Instructions to follow:
From the data below, copy out every line in which the word "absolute" occurs.

Provided data:
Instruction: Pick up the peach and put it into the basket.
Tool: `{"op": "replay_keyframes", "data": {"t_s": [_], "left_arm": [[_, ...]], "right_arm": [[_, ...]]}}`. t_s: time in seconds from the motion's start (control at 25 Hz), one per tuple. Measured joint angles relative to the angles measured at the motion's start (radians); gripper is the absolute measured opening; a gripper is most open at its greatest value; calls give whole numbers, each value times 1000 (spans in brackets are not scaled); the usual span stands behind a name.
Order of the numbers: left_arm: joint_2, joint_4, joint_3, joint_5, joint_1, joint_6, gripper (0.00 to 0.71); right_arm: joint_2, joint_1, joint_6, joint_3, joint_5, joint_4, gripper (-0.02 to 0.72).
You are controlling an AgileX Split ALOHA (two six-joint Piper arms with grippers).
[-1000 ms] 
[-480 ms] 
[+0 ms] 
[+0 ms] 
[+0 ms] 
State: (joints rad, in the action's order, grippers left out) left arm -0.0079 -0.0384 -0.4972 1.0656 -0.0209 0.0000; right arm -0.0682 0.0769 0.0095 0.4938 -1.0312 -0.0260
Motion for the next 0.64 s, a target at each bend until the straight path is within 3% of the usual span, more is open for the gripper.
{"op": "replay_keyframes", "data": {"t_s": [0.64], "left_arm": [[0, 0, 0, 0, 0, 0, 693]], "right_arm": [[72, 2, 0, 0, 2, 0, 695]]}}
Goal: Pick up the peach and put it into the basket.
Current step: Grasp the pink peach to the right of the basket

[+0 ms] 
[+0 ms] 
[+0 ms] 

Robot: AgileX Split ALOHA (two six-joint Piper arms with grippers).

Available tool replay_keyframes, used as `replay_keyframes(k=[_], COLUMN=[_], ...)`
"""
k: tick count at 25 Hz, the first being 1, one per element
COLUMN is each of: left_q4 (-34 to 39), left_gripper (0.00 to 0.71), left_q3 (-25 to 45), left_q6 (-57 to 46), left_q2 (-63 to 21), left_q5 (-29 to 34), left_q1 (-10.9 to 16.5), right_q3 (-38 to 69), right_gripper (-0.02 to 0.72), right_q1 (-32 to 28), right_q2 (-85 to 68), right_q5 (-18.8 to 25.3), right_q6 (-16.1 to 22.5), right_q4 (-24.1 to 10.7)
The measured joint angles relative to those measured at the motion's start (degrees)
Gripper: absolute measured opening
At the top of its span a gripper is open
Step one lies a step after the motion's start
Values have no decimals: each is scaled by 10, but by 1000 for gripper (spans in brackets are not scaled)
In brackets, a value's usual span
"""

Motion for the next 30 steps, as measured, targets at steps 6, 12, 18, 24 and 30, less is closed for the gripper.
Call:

Problem solution:
Tool: `{"op": "replay_keyframes", "data": {"t_s": [_], "left_arm": [[_, ...]], "right_arm": [[_, ...]]}}`. t_s: time in seconds from the motion's start (control at 25 Hz), one per tuple. Measured joint angles relative to the angles measured at the motion's start (radians); gripper is the absolute measured opening; a gripper is most open at its greatest value; calls give whole numbers, each value times 1000 (spans in brackets are not scaled); the usual span stands behind a name.
Gripper: absolute measured opening

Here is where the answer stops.